Google announced in March 2023 that it discovered that an unknown Variston customer was using these zero-days to target iPhones in Indonesia. The hacker delivered his SMS text message containing a malicious link that infected the target's mobile phone with spyware and redirected the victim to a news article in Indonesian newspaper Pikiran Rakyat. Google has not disclosed who Baliston's government customers are in this case.
An Apple spokesperson did not comment when asked by TechCrunch if the company was aware of the hacking activity discovered by Google.
While Variston continues to attract attention from Google, the company has lost several employees over the past year, according to former staffers who spoke to TechCrunch on condition of anonymity due to non-disclosure agreements.
It is still unclear to whom Variston sold the spyware. According to Google, Variston “works with several other organizations to develop and distribute spyware.”
Google said one of those organizations is Protected AE, which is based in the United Arab Emirates. Local company records list the company as “Protect Electronic Systems,” founded in 2016 and headquartered in Abu Dhabi. On its official website, Protect bills itself as a “leading cybersecurity and forensics company.”
According to Google, Protect “combines the spyware it develops with Heliconia's framework and infrastructure into a complete package that is then sold directly to local intermediaries or government customers,” a software from Variston that Google previously detailed. Heliconia is mentioned. In 2022.
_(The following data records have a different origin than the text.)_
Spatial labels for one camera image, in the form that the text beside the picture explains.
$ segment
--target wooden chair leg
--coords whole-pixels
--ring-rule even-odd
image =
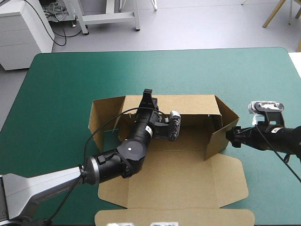
[[[298,47],[297,47],[297,52],[301,52],[301,39],[300,39],[299,45],[298,45]]]
[[[271,12],[270,16],[268,17],[268,19],[266,20],[266,22],[264,22],[263,24],[263,28],[266,28],[268,26],[268,24],[271,22],[271,20],[273,19],[273,17],[276,15],[276,13],[280,10],[280,8],[282,7],[282,5],[285,3],[285,0],[280,0],[278,2],[278,4],[276,5],[276,7],[273,9],[273,11]]]
[[[301,16],[301,7],[300,7],[298,13],[296,14],[296,18],[298,19],[300,16]]]

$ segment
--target gray floor tile
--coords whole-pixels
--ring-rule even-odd
[[[0,131],[18,94],[27,70],[5,71],[0,66]]]

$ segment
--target black cable
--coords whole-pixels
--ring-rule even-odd
[[[122,116],[123,114],[127,113],[127,112],[130,112],[132,110],[138,110],[138,109],[148,109],[148,110],[153,110],[153,111],[156,111],[158,113],[161,113],[162,115],[164,115],[164,118],[166,118],[166,115],[162,112],[162,111],[159,111],[157,109],[154,109],[154,108],[150,108],[150,107],[134,107],[134,108],[131,108],[131,109],[128,109],[116,116],[114,116],[111,120],[109,120],[108,122],[106,122],[104,125],[98,127],[93,133],[92,135],[88,138],[88,140],[86,141],[86,144],[85,144],[85,147],[84,147],[84,170],[85,170],[85,163],[86,163],[86,158],[87,158],[87,146],[89,144],[89,142],[92,140],[93,136],[98,133],[103,127],[105,127],[106,125],[110,124],[112,121],[114,121],[116,118]]]
[[[49,34],[49,32],[48,32],[48,30],[47,30],[47,28],[46,28],[46,26],[45,26],[45,24],[44,24],[44,22],[43,22],[43,20],[42,20],[42,18],[39,16],[39,14],[38,14],[38,12],[37,12],[37,10],[32,6],[32,4],[31,3],[29,3],[27,0],[23,0],[23,1],[25,1],[28,5],[30,5],[31,6],[31,8],[36,12],[36,14],[38,15],[38,17],[39,17],[39,19],[40,19],[40,21],[42,22],[42,24],[43,24],[43,26],[44,26],[44,28],[45,28],[45,30],[46,30],[46,32],[47,32],[47,34],[49,35],[49,37],[51,38],[51,40],[56,44],[56,45],[58,45],[58,46],[65,46],[66,44],[67,44],[67,37],[65,37],[65,43],[64,44],[59,44],[59,43],[57,43],[52,37],[51,37],[51,35]]]
[[[82,174],[80,174],[80,176],[76,179],[76,181],[73,183],[73,185],[70,187],[68,193],[66,194],[66,196],[64,197],[64,199],[61,201],[61,203],[59,204],[59,206],[57,207],[57,209],[55,210],[55,212],[51,215],[51,217],[49,217],[43,224],[42,226],[46,226],[56,215],[57,213],[60,211],[60,209],[62,208],[62,206],[64,205],[64,203],[66,202],[66,200],[68,199],[69,195],[71,194],[71,192],[73,191],[73,189],[75,188],[75,186],[78,184],[79,180],[81,179]]]
[[[257,128],[258,132],[260,133],[260,135],[262,136],[262,138],[265,140],[265,142],[267,142],[267,144],[270,146],[270,148],[272,149],[272,151],[278,156],[278,158],[280,158],[280,160],[288,167],[288,169],[295,175],[295,177],[300,181],[301,183],[301,178],[296,174],[296,172],[289,166],[289,164],[287,164],[287,162],[275,151],[275,149],[273,148],[273,146],[270,144],[270,142],[267,140],[267,138],[261,133],[261,131],[259,130],[258,126],[255,125],[255,127]]]
[[[90,142],[90,140],[93,138],[93,136],[99,132],[103,127],[105,127],[106,125],[108,125],[109,123],[111,123],[113,120],[115,120],[116,118],[122,116],[123,114],[132,111],[132,110],[137,110],[137,109],[148,109],[148,110],[153,110],[156,111],[158,113],[161,113],[162,115],[164,115],[164,117],[166,118],[166,115],[162,112],[159,111],[157,109],[153,109],[150,107],[134,107],[131,109],[128,109],[118,115],[116,115],[115,117],[113,117],[111,120],[109,120],[108,122],[106,122],[104,125],[100,126],[99,128],[97,128],[94,133],[92,133],[92,135],[88,138],[88,140],[86,141],[85,144],[85,149],[84,149],[84,170],[85,170],[85,161],[86,161],[86,153],[87,153],[87,145]],[[79,180],[82,177],[82,173],[80,174],[80,176],[76,179],[76,181],[73,183],[73,185],[70,187],[70,189],[68,190],[68,193],[66,194],[66,196],[64,197],[64,199],[61,201],[61,203],[59,204],[59,206],[57,207],[57,209],[55,210],[55,212],[41,225],[41,226],[46,226],[56,215],[57,213],[60,211],[60,209],[62,208],[62,206],[64,205],[64,203],[66,202],[66,200],[68,199],[69,195],[71,194],[71,192],[73,191],[73,189],[75,188],[75,186],[78,184]]]
[[[2,0],[2,1],[0,1],[0,5],[3,3],[3,2],[5,2],[6,0]]]
[[[56,35],[58,35],[58,36],[61,36],[61,37],[72,38],[72,37],[78,36],[81,33],[81,30],[78,33],[74,34],[74,35],[67,35],[67,36],[58,34],[56,32],[53,32],[53,33],[56,34]]]
[[[50,13],[50,12],[48,12],[48,11],[44,11],[44,13],[48,13],[48,14],[49,14],[49,15],[47,15],[47,17],[52,16],[53,18],[55,18],[55,19],[57,20],[57,23],[60,22],[60,21],[55,17],[55,15],[54,15],[53,13]],[[53,33],[56,34],[56,35],[58,35],[58,36],[61,36],[61,37],[71,38],[71,37],[75,37],[75,36],[79,35],[79,34],[81,33],[81,30],[80,30],[78,33],[74,34],[74,35],[67,35],[67,36],[66,36],[66,35],[58,34],[58,33],[54,32],[54,31],[53,31]]]

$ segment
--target brown cardboard
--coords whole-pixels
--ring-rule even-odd
[[[146,226],[158,221],[180,221],[183,225],[253,225],[254,216],[248,210],[219,209],[248,196],[241,162],[217,154],[227,146],[225,131],[236,125],[238,116],[214,95],[154,97],[158,98],[161,111],[180,112],[180,136],[175,142],[152,139],[138,174],[100,185],[101,199],[128,209],[100,211],[95,217],[96,225],[134,220],[137,225]],[[118,113],[137,107],[141,98],[125,96],[94,101],[91,132]],[[131,113],[104,130],[113,129],[118,122],[119,138],[124,140],[135,119]],[[102,150],[103,133],[94,139]]]
[[[254,226],[255,217],[249,210],[201,208],[103,210],[95,216],[97,226],[113,222],[139,222],[136,226],[150,226],[152,222],[178,222],[179,226]]]

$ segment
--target white tape
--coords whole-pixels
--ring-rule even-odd
[[[149,126],[145,127],[145,130],[148,131],[148,133],[150,134],[150,136],[152,137],[152,130]]]
[[[271,133],[277,133],[280,129],[283,129],[282,127],[277,127],[277,128],[274,128]]]
Variston was founded in Barcelona in 2018 by Ralph Wegener and Ramanan Jayaraman, and shortly after acquired Italian zero-day research firm True IT, according to Spanish and Italian business records seen by TechCrunch.
Mr. Wegener and Mr. Jayaraman did not respond to email requests for comment. Protect representatives also did not respond.
While much attention has been focused on Israeli companies such as NSO Group, Candiru and Quadream in recent years, Google's report shows that European spyware makers are expanding their reach and capabilities.
Google said in the report that its researchers are tracking about 40 spyware makers that sell exploits and surveillance software to government customers around the world. In the report, Google cites Variston as examples of relatively new companies entering the market, as well as Italian companies Cy4Gate, RCS Lab, and Negg. RCS Lab was a partner in Hacking Team, a now-defunct spyware maker he founded in 1993, but didn't develop any spyware on his own until recently, developing products for traditional phone eavesdropping at telecom providers. The focus was on sales. level.
In the report, Google says it will work to stop hacking campaigns carried out using tools from these companies as they are linked to targeted surveillance of journalists, dissidents, and politicians. said.
“Commercial surveillance vendors (CSVs) are enabling the spread of dangerous hacking tools,” Google said in the report. “The damage is not hypothetical. Spyware vendors point out that their tools are used legitimately for law enforcement and counterterrorism. Spyware deployed against people at home (what Google calls “high-risk users”) is well documented. ”
“Although spyware targets a smaller number of users than other types of cyber threat activity, the subsequent impact is far more far-reaching,” the company wrote. “This type of focused targeting threatens free speech, press freedom, and election integrity around the world.”